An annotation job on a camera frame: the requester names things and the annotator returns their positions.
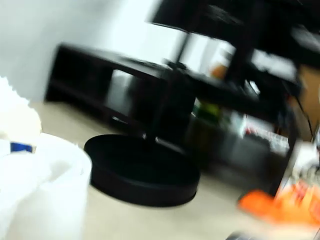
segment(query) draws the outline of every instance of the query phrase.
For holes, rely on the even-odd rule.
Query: wire
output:
[[[311,126],[311,121],[310,121],[310,117],[309,115],[305,112],[304,108],[302,107],[302,104],[299,100],[299,98],[297,96],[295,96],[295,100],[298,102],[298,105],[303,113],[303,115],[305,116],[306,120],[308,121],[308,125],[309,125],[309,129],[310,129],[310,134],[311,134],[311,137],[313,138],[314,137],[314,132],[313,132],[313,129],[312,129],[312,126]]]
[[[288,88],[287,83],[284,82],[284,81],[281,81],[281,82],[282,82],[285,90],[287,91],[287,93],[288,93],[289,95],[293,96],[293,95],[291,94],[290,89]],[[309,117],[309,115],[306,113],[306,111],[304,110],[304,107],[302,106],[299,98],[298,98],[296,95],[294,96],[294,98],[295,98],[295,100],[297,101],[297,103],[298,103],[298,105],[299,105],[299,108],[301,109],[302,114],[305,116],[305,118],[306,118],[306,120],[307,120],[307,122],[308,122],[310,134],[311,134],[311,137],[313,138],[313,137],[314,137],[314,131],[313,131],[312,126],[311,126],[310,117]]]
[[[315,234],[313,240],[319,240],[319,237],[317,237],[319,233],[320,233],[320,228],[318,229],[318,231],[316,231],[316,234]]]

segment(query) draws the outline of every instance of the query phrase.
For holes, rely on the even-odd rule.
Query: black furniture
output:
[[[150,128],[155,114],[155,109],[153,112],[144,110],[152,95],[148,91],[159,89],[157,81],[162,77],[163,68],[146,66],[112,52],[61,44],[56,51],[46,101],[69,103],[109,124],[113,124],[112,118],[116,117],[125,122],[121,129],[125,127],[127,134],[141,137]],[[119,77],[117,70],[138,78]],[[172,112],[164,116],[160,123],[163,127],[157,134],[166,141],[164,145],[187,153],[204,172],[238,186],[243,193],[254,188],[276,193],[287,166],[286,158],[270,152],[266,145],[253,139],[242,139],[203,124],[190,115],[190,109],[180,112],[180,119],[186,124],[177,120],[169,122]]]

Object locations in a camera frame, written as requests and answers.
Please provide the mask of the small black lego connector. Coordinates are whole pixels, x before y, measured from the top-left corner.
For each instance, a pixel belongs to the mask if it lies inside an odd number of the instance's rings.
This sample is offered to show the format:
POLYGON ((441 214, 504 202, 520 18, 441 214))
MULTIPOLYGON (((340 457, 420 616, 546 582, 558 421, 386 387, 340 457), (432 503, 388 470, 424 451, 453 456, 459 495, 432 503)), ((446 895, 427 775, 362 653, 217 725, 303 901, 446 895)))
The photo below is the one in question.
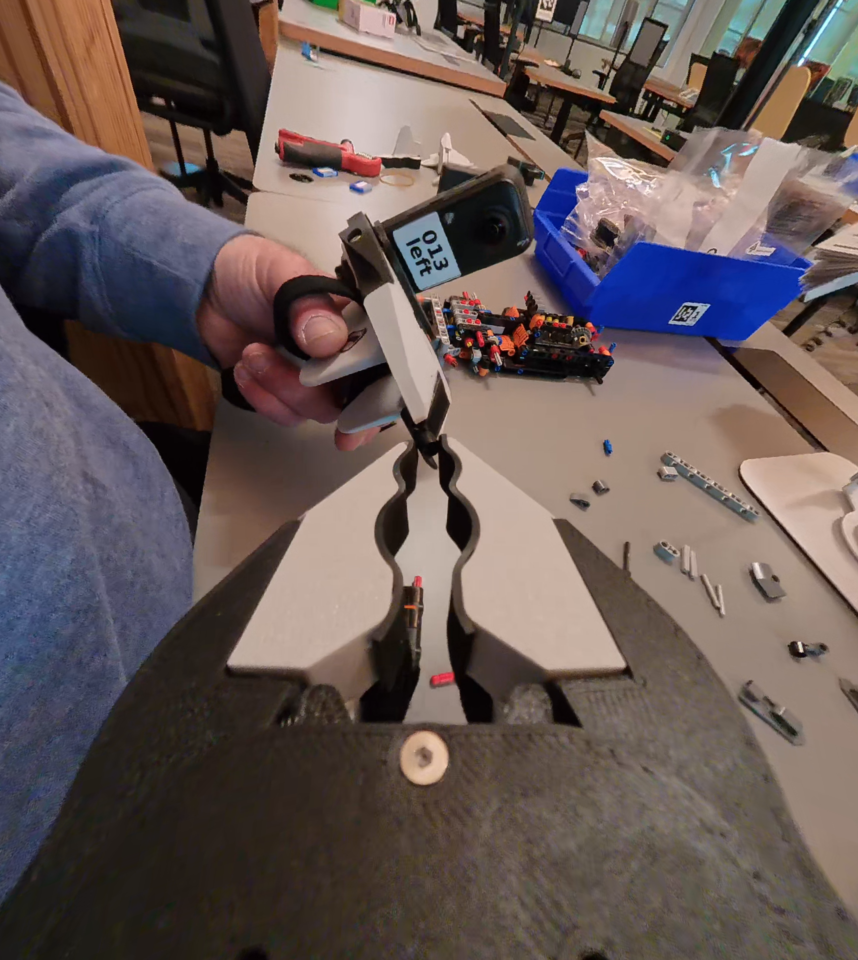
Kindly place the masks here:
POLYGON ((438 456, 441 450, 440 434, 428 418, 416 422, 407 409, 403 409, 400 420, 410 434, 414 448, 432 470, 439 468, 438 456))

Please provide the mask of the person's left forearm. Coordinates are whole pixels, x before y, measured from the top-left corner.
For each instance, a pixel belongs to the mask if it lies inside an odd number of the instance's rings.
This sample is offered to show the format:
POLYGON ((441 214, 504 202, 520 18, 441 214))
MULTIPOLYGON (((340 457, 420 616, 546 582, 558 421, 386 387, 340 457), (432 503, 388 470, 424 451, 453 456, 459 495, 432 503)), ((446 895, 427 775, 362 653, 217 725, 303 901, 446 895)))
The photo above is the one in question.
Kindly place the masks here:
POLYGON ((243 233, 0 81, 0 331, 13 302, 225 366, 197 313, 219 252, 243 233))

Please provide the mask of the black pillar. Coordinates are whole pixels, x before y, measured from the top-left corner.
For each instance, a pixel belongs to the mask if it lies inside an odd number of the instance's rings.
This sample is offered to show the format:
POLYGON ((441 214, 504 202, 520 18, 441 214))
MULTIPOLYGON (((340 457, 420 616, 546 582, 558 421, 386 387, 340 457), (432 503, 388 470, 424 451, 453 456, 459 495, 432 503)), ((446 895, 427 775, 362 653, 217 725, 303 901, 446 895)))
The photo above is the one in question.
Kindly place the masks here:
POLYGON ((826 1, 785 1, 761 47, 728 97, 715 126, 746 130, 770 98, 786 65, 814 35, 826 1))

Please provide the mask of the grey wedge plate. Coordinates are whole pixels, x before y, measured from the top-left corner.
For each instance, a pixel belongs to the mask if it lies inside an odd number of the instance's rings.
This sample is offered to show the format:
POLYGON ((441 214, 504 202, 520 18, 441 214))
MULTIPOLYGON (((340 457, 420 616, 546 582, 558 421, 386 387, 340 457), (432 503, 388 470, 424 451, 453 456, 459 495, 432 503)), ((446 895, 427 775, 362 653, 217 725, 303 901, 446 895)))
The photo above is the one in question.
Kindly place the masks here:
POLYGON ((419 170, 423 166, 423 146, 411 126, 401 126, 392 150, 379 157, 382 170, 419 170))

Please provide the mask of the pink white box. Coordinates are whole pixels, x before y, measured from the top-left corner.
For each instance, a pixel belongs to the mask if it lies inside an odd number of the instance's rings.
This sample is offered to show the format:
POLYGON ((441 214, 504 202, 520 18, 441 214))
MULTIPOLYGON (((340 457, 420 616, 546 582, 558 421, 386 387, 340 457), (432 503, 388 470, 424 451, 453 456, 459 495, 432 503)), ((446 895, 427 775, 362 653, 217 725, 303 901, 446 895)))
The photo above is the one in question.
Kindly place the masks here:
POLYGON ((339 21, 353 31, 371 37, 392 40, 398 16, 384 5, 369 1, 339 1, 339 21))

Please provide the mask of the red black hand tool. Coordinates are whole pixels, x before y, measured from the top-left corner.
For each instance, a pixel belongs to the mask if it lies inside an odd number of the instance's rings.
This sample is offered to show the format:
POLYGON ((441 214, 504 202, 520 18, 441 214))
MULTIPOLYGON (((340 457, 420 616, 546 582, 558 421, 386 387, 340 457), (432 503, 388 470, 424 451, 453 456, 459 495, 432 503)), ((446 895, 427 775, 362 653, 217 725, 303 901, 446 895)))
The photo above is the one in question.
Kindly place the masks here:
POLYGON ((378 178, 383 171, 380 157, 358 152, 348 139, 329 142, 286 128, 277 132, 275 152, 284 164, 306 169, 325 167, 362 178, 378 178))

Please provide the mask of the blue bin white label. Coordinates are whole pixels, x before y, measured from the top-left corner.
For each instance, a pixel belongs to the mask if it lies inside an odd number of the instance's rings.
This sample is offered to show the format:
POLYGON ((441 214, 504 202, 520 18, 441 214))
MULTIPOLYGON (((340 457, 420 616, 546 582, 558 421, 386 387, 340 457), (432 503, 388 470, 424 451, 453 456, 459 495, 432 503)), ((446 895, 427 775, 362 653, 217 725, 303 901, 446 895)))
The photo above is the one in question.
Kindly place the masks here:
POLYGON ((573 313, 597 327, 741 343, 802 293, 810 262, 777 246, 736 259, 638 242, 599 277, 563 236, 588 174, 559 169, 533 210, 534 255, 573 313))

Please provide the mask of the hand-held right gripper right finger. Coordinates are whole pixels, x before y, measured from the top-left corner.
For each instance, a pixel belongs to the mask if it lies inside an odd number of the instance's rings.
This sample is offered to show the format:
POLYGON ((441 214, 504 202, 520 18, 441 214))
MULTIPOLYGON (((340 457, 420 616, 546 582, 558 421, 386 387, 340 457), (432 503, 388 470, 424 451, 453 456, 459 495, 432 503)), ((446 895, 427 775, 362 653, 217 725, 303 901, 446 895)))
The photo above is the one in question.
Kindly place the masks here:
POLYGON ((458 549, 446 629, 466 722, 494 722, 520 688, 627 679, 551 512, 456 438, 440 438, 437 462, 458 549))

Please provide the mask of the person's left hand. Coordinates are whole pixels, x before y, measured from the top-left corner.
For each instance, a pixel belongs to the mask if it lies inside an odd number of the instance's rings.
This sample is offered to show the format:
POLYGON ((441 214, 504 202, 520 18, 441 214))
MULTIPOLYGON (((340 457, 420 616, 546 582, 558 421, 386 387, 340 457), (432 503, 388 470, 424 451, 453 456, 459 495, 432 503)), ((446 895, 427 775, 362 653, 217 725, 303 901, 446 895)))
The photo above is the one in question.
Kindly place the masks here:
MULTIPOLYGON (((316 272, 288 247, 243 234, 220 249, 196 310, 200 339, 219 369, 231 369, 241 397, 279 426, 334 424, 341 412, 333 386, 304 386, 295 363, 277 349, 273 306, 279 287, 316 272)), ((339 354, 349 337, 342 316, 347 305, 329 294, 303 297, 283 326, 310 358, 339 354)))

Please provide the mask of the long grey lego beam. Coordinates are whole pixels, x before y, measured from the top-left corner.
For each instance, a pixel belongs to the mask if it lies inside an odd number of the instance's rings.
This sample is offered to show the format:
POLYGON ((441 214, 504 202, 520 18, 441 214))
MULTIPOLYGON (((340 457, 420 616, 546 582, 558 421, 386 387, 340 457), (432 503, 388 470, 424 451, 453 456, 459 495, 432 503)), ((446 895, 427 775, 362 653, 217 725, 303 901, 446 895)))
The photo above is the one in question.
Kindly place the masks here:
POLYGON ((674 470, 679 477, 707 494, 714 501, 722 504, 742 520, 746 522, 757 522, 760 519, 761 514, 754 505, 720 485, 708 474, 705 474, 672 451, 663 452, 660 457, 660 462, 663 467, 674 470))

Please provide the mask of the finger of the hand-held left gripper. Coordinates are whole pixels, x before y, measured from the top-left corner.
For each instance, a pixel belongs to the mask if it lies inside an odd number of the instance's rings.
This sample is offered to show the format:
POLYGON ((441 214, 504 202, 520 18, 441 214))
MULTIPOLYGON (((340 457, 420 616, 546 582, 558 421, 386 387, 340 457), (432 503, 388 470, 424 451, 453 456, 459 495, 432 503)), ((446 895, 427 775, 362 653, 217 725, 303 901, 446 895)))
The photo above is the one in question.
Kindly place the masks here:
POLYGON ((383 283, 363 299, 405 419, 418 445, 436 445, 445 432, 451 394, 440 361, 397 281, 383 283))

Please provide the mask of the lego chassis model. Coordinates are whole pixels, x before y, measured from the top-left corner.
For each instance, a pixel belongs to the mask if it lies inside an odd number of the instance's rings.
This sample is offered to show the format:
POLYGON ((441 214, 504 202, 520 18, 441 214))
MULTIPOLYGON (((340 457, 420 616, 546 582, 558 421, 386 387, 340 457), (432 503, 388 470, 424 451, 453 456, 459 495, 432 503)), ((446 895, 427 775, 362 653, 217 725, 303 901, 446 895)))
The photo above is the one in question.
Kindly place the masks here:
POLYGON ((463 369, 477 378, 506 376, 603 383, 615 363, 615 344, 599 328, 573 315, 546 312, 532 293, 523 306, 495 312, 467 292, 447 298, 417 298, 430 325, 444 370, 463 369))

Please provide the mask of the black mesh chair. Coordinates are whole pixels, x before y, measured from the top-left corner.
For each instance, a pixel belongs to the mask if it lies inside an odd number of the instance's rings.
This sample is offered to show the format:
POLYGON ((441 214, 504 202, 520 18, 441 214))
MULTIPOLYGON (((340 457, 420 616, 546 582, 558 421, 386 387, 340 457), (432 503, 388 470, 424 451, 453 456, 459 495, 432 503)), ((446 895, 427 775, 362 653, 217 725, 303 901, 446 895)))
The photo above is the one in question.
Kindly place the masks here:
POLYGON ((633 115, 645 82, 663 55, 667 45, 668 24, 644 17, 626 56, 618 66, 609 87, 615 114, 633 115))

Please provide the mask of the person's blue sweater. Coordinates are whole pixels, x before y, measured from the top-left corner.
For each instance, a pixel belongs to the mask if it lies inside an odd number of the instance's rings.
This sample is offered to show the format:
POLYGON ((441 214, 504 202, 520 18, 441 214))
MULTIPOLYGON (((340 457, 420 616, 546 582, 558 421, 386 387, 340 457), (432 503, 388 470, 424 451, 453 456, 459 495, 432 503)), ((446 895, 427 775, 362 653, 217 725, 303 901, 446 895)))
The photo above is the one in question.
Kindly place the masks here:
POLYGON ((191 599, 145 434, 15 310, 0 331, 0 906, 116 699, 191 599))

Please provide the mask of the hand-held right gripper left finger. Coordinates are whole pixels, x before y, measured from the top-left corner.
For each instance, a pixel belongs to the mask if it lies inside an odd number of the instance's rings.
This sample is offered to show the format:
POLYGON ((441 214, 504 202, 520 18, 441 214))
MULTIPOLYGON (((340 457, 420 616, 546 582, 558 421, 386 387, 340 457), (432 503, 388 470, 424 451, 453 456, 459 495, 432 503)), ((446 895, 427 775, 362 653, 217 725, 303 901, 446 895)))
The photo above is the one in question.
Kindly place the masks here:
POLYGON ((329 687, 363 719, 404 718, 410 669, 397 561, 419 452, 399 443, 299 519, 229 656, 235 673, 329 687))

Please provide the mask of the wooden post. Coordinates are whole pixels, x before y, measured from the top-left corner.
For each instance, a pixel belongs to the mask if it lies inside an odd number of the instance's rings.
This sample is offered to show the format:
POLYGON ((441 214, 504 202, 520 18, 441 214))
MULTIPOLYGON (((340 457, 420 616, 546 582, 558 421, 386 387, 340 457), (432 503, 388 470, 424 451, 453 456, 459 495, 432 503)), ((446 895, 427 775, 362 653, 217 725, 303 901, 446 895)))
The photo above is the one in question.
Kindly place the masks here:
MULTIPOLYGON (((111 2, 0 1, 0 80, 85 143, 154 170, 111 2)), ((157 344, 66 323, 70 360, 140 422, 210 430, 218 376, 157 344)))

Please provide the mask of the black office chair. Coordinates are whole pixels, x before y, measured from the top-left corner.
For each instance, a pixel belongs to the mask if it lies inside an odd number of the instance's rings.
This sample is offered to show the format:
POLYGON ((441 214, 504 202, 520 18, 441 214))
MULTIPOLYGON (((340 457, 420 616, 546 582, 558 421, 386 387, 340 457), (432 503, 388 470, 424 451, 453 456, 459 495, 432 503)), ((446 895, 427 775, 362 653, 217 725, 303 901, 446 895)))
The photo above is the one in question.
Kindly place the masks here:
POLYGON ((113 1, 137 106, 169 123, 175 162, 159 169, 205 206, 245 205, 253 183, 225 171, 213 137, 245 135, 255 160, 271 66, 248 1, 113 1))

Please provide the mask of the white plastic part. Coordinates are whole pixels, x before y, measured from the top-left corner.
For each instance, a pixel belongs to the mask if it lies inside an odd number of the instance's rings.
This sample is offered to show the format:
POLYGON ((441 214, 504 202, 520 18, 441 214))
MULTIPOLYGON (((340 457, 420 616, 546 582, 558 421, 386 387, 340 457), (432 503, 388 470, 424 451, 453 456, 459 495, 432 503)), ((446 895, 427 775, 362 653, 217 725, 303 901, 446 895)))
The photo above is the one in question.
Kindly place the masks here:
POLYGON ((470 177, 478 172, 476 165, 459 150, 453 147, 450 133, 447 131, 439 139, 435 152, 423 158, 421 168, 432 170, 438 177, 456 172, 470 177))

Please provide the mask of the black lego shock absorber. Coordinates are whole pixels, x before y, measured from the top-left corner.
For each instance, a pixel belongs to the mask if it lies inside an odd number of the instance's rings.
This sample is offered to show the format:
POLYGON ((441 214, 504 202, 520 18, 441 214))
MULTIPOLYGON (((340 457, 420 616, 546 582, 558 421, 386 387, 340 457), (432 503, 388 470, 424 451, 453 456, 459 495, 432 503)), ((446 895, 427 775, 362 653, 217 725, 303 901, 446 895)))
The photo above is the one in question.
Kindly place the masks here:
POLYGON ((410 651, 410 669, 414 674, 418 674, 423 653, 424 588, 421 575, 415 575, 410 583, 403 586, 401 599, 403 630, 410 651))

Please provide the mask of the black flat pad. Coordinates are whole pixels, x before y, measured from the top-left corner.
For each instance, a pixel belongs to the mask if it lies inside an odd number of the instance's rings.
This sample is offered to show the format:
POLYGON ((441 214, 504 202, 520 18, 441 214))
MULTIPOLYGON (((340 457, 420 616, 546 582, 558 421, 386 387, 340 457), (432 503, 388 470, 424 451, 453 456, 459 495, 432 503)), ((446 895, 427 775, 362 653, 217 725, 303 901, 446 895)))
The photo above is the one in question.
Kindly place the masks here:
POLYGON ((513 115, 483 109, 479 107, 478 103, 476 103, 475 106, 479 109, 480 114, 505 138, 536 139, 527 127, 520 125, 513 115))

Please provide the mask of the pile of clear plastic bags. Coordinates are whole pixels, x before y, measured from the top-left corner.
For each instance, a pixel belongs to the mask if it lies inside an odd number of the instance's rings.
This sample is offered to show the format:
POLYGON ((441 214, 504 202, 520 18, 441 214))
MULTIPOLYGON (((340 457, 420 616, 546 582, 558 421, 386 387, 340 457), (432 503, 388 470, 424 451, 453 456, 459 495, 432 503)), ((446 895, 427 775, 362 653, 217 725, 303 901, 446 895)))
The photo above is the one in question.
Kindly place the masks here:
POLYGON ((641 242, 789 265, 857 199, 858 148, 712 127, 690 134, 664 169, 592 153, 559 231, 600 278, 641 242))

▬▬▬▬▬▬▬▬▬▬

Go through the entries above, and wherever a line holds the word "grey", copy that line.

▶ **Result**:
Please provide the mask of the grey wedge plate. Coordinates are whole pixels, x before y, measured from the top-left corner.
Please provide the mask of the long grey lego beam. Coordinates are whole pixels, x before y, measured from the top-left corner.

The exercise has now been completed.